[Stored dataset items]
═══

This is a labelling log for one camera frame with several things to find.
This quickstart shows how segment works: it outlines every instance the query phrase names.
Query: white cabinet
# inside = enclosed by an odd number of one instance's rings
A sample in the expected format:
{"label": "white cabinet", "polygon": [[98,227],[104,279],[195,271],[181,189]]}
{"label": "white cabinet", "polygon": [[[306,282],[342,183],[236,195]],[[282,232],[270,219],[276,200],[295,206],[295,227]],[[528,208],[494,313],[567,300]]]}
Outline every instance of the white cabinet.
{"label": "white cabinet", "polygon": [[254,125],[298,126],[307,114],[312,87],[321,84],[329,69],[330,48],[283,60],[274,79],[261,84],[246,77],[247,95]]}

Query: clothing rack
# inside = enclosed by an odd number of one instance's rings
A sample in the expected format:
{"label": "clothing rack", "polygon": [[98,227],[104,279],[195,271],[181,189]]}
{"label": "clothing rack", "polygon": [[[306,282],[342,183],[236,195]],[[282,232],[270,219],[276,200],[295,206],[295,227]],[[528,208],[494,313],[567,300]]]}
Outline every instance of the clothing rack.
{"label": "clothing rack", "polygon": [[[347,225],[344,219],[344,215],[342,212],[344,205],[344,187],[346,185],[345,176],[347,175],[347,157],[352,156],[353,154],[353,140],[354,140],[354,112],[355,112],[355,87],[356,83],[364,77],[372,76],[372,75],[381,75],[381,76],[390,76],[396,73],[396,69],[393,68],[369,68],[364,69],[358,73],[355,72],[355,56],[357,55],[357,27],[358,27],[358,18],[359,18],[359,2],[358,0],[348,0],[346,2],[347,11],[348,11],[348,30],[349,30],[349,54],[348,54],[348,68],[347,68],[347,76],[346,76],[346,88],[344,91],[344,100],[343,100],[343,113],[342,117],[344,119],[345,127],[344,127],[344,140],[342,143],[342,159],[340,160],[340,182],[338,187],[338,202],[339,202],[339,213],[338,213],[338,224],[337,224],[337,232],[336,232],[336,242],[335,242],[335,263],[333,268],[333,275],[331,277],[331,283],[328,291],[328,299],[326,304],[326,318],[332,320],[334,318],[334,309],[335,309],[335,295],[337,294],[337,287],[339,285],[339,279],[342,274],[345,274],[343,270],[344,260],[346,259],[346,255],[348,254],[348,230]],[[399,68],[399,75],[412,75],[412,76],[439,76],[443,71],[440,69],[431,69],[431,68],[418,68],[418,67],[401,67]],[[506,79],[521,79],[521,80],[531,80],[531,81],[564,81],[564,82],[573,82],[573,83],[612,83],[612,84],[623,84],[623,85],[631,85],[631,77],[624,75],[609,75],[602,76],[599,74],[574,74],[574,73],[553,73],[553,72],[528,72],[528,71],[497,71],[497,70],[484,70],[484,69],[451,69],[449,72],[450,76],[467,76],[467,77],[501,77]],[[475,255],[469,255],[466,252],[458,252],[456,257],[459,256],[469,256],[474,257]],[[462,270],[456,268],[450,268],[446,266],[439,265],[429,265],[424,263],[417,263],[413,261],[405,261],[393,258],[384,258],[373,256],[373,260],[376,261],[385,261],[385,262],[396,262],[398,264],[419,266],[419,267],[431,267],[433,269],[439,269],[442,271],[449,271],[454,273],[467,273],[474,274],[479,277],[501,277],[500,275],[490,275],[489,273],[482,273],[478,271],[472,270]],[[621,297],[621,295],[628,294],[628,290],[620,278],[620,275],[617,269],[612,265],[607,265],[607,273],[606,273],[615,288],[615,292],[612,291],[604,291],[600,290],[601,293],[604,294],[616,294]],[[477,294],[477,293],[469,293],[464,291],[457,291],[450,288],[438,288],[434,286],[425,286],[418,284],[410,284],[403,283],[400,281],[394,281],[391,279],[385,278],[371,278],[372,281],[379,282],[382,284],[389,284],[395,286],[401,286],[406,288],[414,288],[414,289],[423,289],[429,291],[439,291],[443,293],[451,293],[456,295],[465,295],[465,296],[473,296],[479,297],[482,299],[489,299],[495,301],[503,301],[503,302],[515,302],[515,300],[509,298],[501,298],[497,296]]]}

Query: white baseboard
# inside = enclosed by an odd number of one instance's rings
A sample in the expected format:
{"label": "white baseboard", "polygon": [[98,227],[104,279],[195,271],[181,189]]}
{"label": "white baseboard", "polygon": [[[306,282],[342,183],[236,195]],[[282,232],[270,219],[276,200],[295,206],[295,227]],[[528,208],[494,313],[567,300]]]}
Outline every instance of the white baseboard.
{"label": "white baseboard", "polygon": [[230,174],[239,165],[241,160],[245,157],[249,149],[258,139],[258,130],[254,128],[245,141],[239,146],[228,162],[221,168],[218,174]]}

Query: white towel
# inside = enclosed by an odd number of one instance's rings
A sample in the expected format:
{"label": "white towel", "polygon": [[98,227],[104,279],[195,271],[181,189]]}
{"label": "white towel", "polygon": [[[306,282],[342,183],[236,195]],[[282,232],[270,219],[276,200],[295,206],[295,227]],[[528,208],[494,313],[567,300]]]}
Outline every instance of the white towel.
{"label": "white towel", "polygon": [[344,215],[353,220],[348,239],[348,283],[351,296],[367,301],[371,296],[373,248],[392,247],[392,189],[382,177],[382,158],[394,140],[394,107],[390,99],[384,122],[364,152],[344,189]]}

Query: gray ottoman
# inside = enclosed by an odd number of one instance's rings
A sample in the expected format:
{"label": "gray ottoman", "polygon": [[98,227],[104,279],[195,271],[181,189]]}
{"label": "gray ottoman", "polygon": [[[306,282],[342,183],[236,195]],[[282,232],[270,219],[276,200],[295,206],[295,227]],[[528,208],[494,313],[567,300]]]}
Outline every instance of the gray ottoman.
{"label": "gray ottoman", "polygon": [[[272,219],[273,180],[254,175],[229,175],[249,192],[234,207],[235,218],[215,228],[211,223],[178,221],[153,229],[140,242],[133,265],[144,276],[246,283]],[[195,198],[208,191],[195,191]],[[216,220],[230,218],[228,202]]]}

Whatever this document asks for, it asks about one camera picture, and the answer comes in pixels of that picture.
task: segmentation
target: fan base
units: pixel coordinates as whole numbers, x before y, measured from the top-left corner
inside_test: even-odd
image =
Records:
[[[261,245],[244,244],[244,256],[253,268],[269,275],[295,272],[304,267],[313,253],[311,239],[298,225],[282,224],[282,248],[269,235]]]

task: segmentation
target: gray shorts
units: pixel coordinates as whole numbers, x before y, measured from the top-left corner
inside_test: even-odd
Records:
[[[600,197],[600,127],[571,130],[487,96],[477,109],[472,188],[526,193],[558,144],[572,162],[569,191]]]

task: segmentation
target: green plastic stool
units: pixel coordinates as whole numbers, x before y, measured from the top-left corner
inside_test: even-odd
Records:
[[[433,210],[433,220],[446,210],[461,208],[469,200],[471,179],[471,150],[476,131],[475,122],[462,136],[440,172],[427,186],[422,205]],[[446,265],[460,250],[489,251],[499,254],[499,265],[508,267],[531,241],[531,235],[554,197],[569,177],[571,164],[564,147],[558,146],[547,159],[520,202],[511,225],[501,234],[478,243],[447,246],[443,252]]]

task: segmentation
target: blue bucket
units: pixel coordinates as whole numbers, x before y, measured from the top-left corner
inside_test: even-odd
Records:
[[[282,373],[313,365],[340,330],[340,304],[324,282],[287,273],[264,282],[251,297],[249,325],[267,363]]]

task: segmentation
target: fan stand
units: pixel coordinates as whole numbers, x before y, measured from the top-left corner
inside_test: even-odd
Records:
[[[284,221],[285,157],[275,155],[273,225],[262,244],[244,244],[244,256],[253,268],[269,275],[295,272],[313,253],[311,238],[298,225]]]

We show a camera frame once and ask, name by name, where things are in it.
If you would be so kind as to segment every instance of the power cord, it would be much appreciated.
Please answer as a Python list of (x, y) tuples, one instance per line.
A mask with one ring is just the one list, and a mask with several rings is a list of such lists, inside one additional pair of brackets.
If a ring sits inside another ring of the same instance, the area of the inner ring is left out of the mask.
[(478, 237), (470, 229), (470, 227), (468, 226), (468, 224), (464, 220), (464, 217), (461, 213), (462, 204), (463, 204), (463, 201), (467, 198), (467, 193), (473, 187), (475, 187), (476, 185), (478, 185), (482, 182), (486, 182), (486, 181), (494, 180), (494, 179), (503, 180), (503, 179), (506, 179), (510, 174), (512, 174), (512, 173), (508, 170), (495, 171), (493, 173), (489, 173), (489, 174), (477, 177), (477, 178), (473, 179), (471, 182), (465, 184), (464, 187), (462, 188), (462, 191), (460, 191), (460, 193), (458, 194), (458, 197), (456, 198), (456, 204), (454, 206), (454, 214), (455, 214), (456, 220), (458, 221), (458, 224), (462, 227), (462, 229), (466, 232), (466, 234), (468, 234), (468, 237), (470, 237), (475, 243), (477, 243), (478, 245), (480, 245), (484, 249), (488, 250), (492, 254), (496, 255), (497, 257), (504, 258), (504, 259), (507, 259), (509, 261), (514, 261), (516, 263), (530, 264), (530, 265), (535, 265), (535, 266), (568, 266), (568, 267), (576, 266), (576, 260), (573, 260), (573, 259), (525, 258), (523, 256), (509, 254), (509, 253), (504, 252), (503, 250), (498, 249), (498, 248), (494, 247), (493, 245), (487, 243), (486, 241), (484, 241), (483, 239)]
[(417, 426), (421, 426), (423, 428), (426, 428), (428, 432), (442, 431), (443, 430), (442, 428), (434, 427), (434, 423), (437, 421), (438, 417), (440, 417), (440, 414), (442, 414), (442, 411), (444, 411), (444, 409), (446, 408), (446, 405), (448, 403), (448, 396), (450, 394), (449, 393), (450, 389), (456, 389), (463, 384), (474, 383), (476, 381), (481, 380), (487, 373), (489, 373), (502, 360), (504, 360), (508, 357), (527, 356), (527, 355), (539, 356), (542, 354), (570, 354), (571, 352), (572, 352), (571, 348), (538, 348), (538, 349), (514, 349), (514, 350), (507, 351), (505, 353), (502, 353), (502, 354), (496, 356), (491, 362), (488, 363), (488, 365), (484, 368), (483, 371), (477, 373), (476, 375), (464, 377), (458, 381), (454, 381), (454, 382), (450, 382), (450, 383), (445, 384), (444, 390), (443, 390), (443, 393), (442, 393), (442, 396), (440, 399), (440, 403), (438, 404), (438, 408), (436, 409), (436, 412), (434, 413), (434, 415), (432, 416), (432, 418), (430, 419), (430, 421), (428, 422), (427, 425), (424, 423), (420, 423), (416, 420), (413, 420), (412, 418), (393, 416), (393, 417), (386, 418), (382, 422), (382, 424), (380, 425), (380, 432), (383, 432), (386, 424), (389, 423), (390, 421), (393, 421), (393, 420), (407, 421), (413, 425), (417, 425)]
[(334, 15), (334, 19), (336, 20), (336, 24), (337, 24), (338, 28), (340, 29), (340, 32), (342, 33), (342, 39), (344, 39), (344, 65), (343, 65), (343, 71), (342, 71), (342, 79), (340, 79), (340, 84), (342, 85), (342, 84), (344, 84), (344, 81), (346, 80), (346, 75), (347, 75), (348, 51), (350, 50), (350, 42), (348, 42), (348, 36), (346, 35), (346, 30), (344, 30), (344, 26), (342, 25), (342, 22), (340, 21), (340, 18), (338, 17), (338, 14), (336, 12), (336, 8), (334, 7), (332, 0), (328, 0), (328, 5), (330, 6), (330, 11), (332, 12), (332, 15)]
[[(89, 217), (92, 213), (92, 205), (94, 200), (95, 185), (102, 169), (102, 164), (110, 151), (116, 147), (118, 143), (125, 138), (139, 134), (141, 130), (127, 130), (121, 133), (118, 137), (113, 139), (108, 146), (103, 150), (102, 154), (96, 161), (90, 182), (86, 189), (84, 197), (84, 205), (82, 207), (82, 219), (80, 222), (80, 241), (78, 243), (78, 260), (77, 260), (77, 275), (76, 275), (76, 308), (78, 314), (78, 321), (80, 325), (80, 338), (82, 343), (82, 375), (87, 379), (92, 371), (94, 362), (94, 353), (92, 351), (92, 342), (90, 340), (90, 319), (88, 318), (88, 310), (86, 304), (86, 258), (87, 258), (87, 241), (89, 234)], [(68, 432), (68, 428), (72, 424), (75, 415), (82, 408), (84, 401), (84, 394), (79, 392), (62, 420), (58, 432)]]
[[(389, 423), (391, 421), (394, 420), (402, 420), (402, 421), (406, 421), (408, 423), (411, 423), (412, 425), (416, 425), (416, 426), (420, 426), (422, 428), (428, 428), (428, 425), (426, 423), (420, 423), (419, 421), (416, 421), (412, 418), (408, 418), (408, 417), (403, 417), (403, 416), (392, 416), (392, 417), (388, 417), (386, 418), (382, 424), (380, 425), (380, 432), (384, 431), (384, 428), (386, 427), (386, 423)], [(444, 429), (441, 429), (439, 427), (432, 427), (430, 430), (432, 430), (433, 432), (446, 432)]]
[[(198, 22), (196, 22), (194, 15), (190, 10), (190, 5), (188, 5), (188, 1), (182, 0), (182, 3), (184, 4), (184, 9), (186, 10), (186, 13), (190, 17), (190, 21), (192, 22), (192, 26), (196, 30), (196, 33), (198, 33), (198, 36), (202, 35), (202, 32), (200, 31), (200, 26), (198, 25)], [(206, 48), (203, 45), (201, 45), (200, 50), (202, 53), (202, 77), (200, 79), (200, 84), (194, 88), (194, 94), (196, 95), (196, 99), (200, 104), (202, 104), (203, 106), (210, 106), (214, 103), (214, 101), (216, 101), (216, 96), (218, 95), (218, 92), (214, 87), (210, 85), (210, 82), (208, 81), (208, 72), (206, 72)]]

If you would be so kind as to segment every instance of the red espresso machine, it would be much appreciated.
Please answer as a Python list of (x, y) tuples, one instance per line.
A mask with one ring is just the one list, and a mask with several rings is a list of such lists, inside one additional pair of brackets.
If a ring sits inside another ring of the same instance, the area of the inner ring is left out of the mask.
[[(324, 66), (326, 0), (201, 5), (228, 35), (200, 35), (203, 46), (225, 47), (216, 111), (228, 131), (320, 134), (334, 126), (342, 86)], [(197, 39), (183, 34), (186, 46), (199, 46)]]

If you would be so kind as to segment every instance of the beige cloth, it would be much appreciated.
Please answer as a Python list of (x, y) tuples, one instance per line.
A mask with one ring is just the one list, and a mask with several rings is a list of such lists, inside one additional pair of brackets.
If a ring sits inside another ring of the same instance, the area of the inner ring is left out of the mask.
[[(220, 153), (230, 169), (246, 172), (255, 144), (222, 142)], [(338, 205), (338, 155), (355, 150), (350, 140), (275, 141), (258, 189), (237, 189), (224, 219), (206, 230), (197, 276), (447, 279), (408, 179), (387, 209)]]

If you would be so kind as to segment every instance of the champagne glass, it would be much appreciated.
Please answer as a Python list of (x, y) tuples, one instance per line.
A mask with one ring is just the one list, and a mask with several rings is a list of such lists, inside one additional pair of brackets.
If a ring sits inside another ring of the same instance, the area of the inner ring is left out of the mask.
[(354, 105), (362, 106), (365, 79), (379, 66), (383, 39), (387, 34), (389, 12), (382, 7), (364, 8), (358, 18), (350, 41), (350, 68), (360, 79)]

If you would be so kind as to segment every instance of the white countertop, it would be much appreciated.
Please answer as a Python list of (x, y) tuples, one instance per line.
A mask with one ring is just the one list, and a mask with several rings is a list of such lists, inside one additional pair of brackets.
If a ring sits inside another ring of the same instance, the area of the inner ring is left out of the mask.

═══

--- What you are asked to do ---
Every line from the first entry to the line containing "Query: clothing rack" should be transcribed exactly, and nothing beyond it.

--- Task output ---
This is a labelling log for one camera frame with several things to find.
This quickstart shows how segment works: it outlines every instance the query phrase names.
Query: white cabinet
# inside = enclosed by an odd number of one instance's rings
A sample in the expected format:
{"label": "white cabinet", "polygon": [[98,227],[104,279],[195,271],[181,189]]}
{"label": "white cabinet", "polygon": [[[306,282],[342,183],[236,195]],[[282,232],[270,219],[276,200],[295,206],[295,227]],[[528,208],[494,313],[567,300]]]}
Outline every instance of the white cabinet.
{"label": "white cabinet", "polygon": [[254,125],[298,126],[307,114],[312,87],[321,84],[329,69],[330,48],[283,60],[274,79],[261,84],[246,77],[247,95]]}

Query: clothing rack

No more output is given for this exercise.